## WORK INSTRUCTION
The whole listing below needs to be duplicated exactly, pictures aside.
WORKING DATA section start
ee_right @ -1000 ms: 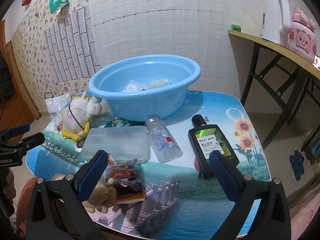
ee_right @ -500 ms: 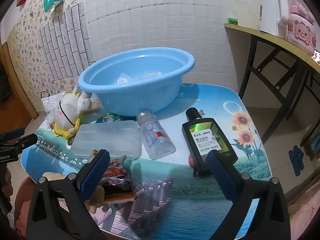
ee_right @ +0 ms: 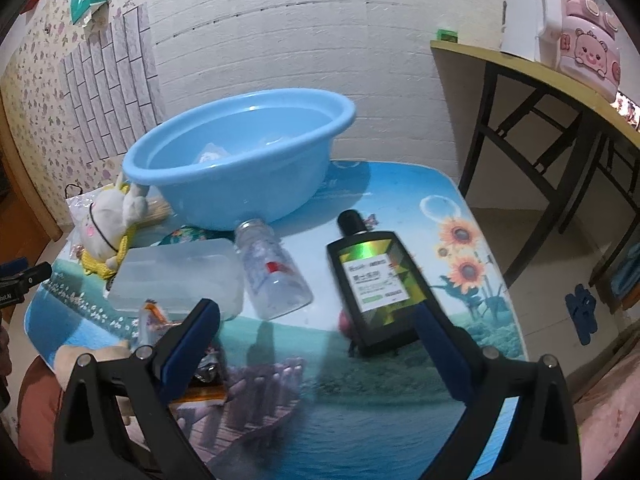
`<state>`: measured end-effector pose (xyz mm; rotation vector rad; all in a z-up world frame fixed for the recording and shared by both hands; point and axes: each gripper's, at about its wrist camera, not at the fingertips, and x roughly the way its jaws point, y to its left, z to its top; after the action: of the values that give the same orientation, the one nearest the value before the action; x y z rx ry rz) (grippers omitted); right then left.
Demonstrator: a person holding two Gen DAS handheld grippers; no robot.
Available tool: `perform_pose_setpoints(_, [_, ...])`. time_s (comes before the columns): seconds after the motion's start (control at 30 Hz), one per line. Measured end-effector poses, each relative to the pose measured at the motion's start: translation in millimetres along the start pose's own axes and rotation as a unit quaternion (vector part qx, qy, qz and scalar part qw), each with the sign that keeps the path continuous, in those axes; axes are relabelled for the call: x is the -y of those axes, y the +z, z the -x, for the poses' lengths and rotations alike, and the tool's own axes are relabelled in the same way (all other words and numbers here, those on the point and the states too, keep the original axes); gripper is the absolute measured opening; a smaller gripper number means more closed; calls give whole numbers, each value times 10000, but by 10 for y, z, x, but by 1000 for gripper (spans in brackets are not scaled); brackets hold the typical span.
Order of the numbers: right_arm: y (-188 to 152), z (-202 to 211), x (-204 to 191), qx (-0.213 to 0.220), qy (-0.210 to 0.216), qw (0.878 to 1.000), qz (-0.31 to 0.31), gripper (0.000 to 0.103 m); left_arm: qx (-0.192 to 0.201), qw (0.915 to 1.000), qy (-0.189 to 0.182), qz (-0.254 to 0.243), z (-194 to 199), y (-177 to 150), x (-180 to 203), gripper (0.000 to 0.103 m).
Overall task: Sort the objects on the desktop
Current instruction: 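Move both tools back over the table toward the remaining items, then grasp the clear bag of pink items with the left tool while the right tool grasps the black MEN'S bottle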
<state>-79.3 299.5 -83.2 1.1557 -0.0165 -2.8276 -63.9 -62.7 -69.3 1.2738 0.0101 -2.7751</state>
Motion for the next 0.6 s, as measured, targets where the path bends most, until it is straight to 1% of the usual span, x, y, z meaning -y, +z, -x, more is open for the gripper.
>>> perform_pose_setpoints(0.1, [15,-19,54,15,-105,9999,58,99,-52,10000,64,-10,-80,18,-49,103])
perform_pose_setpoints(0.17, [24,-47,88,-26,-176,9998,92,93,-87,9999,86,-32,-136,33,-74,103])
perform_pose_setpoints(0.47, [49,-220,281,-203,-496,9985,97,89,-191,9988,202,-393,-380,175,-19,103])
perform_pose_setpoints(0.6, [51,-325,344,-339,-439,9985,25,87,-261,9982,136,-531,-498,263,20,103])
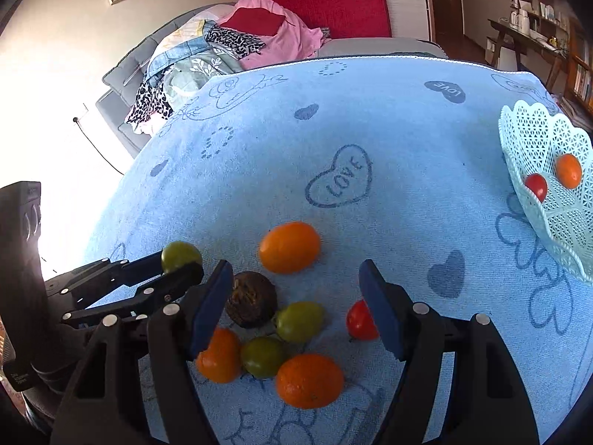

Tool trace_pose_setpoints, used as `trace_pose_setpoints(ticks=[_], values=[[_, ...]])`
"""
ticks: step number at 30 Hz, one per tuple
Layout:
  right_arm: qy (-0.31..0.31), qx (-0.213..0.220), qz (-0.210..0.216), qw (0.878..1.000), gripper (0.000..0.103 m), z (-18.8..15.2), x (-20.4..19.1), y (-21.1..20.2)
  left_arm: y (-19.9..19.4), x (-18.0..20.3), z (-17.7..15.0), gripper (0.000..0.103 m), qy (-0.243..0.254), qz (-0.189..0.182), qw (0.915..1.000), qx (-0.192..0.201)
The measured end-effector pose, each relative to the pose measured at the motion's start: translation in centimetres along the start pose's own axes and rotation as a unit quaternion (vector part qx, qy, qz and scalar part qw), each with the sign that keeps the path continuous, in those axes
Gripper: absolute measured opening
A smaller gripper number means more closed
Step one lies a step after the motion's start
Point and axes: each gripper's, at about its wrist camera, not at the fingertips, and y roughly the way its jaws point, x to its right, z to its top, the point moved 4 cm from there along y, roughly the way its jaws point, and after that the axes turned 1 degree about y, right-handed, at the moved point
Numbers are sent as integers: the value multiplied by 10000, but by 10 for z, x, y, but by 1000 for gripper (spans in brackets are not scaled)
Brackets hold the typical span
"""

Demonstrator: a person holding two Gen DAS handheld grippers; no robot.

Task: Organize fruits
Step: 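Grasp the green tomato with the left tool while the right tool grasps an orange, then carry both fruits to the basket and release them inside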

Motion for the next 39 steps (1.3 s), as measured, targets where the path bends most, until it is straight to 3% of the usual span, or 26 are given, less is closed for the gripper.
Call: trace_pose_setpoints(ticks=[6, 14, 22, 39], values=[[-171, -215, -30, 9996, 69, 8, -7, 24, -6, -9, 1, 38, -100, 120, 9999, 60], [-303, -345, -143, 9988, 45, 7, -8, 38, -7, -15, 2, 38, -190, 188, 9996, 85], [-157, -166, -81, 9997, 45, 7, -2, 26, -11, -6, 5, 38, -120, 163, 9997, 134], [426, 800, -355, 9953, 45, 14, 50, -57, -19, 37, 25, 38, 352, 273, 9984, 352]])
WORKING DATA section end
## RESULT OF THIS TASK
ee_right @ -1000 ms: 
ee_right @ -500 ms: 
ee_right @ +0 ms: 
`<state>`: measured end-effector pose (xyz mm; rotation vector rad; all in a z-up world frame fixed for the recording and shared by both hands; point and axes: each gripper's, at about its wrist camera, not at the fingertips, and x roughly the way its jaws point, y to its left, z to its top; after the action: of the values that give the same orientation, the one nearest the value before the action; x y z rx ry rz) (grippers omitted); right then left.
Demonstrator: a person holding two Gen DAS handheld grippers; no robot.
Available tool: `perform_pose_setpoints(_, [_, ...])`. time_s (comes before the columns): seconds after the motion's start (control at 30 Hz), one per line. Measured end-effector poses, each relative to the pose measured at the motion's start: translation in millimetres along the start pose's own axes and rotation as a unit quaternion (vector part qx, qy, qz and scalar part qw), each with the sign that keeps the path continuous, in those axes; axes are relabelled for the call: x is the -y of those axes, y the +z, z the -x, for the poses' lengths and rotations alike, and the tool's own axes are relabelled in the same way (all other words and numbers here, those on the point and the states too, keep the original axes); gripper is the absolute measured opening; a smaller gripper number means more closed; calls give whole numbers, each value times 10000, but by 10 for y, z, x, but by 1000 for gripper (spans in brackets are not scaled); brackets hold the typical span.
Order of the numbers: right_arm: y (-188 to 152), z (-202 to 211), x (-204 to 191), qx (-0.213 to 0.220), qy (-0.210 to 0.216), qw (0.878 to 1.000), qz (-0.31 to 0.31), gripper (0.000 to 0.103 m); left_arm: qx (-0.192 to 0.201), qw (0.915 to 1.000), qy (-0.189 to 0.182), qz (-0.254 to 0.243), z (-194 to 199), y (-177 to 150), x (-180 to 203), gripper (0.000 to 0.103 m).
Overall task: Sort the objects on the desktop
Current instruction: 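Move both tools back over the table toward the remaining items, then grasp the clear bag of pink items with the left tool while the right tool grasps the black MEN'S bottle
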<state>-79.3 299.5 -83.2 1.1557 -0.0165 -2.8276 -63.9 -62.7 -69.3 1.2738 0.0101 -2.7751</state>
Motion for the next 0.6 s, as measured, targets where the path bends most, until it is straight to 1% of the usual span, x, y, z meaning -y, +z, -x, more is open for the gripper.
>>> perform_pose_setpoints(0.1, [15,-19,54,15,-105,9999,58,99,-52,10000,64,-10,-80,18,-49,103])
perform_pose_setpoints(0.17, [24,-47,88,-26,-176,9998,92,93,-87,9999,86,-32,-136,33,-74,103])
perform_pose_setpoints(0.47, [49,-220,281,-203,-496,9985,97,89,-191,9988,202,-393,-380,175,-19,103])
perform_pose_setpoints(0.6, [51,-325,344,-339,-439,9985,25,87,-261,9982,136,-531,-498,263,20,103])

Tool trace_pose_setpoints, used as `trace_pose_setpoints(ticks=[_], values=[[_, ...]])`
"""
ticks: step number at 30 Hz, one per tuple
Layout:
  right_arm: qy (-0.31..0.31), qx (-0.213..0.220), qz (-0.210..0.216), qw (0.878..1.000), gripper (0.000..0.103 m), z (-18.8..15.2), x (-20.4..19.1), y (-21.1..20.2)
  left_arm: y (-19.9..19.4), x (-18.0..20.3), z (-17.7..15.0), gripper (0.000..0.103 m), qy (-0.243..0.254), qz (-0.189..0.182), qw (0.915..1.000), qx (-0.192..0.201)
The measured end-effector pose, each relative to the pose measured at the motion's start: translation in centimetres along the start pose's own axes and rotation as a unit quaternion (vector part qx, qy, qz and scalar part qw), each with the sign that keeps the path continuous, in those axes
Gripper: absolute measured opening
A smaller gripper number means more closed
Step one lies a step after the motion's start
Point and axes: each gripper's, at about its wrist camera, not at the fingertips, and y roughly the way its jaws point, x to its right, z to its top, the point moved 4 cm from there along y, roughly the way its jaws point, and after that the axes turned 1 degree about y, right-handed, at the moved point
Numbers are sent as integers: the value multiplied by 10000, but by 10 for z, x, y, but by 1000 for gripper (spans in brackets are not scaled)
Brackets hold the typical span
"""

Demonstrator: a person holding two Gen DAS handheld grippers; no robot.

Task: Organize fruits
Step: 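Grasp the green tomato with the left tool while the right tool grasps an orange, then carry both fruits to the basket and release them inside
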
Motion for the next 39 steps (1.3 s), as measured, targets where the path bends most, until it is straight to 3% of the usual span, or 26 are given, less is closed for the gripper.
Call: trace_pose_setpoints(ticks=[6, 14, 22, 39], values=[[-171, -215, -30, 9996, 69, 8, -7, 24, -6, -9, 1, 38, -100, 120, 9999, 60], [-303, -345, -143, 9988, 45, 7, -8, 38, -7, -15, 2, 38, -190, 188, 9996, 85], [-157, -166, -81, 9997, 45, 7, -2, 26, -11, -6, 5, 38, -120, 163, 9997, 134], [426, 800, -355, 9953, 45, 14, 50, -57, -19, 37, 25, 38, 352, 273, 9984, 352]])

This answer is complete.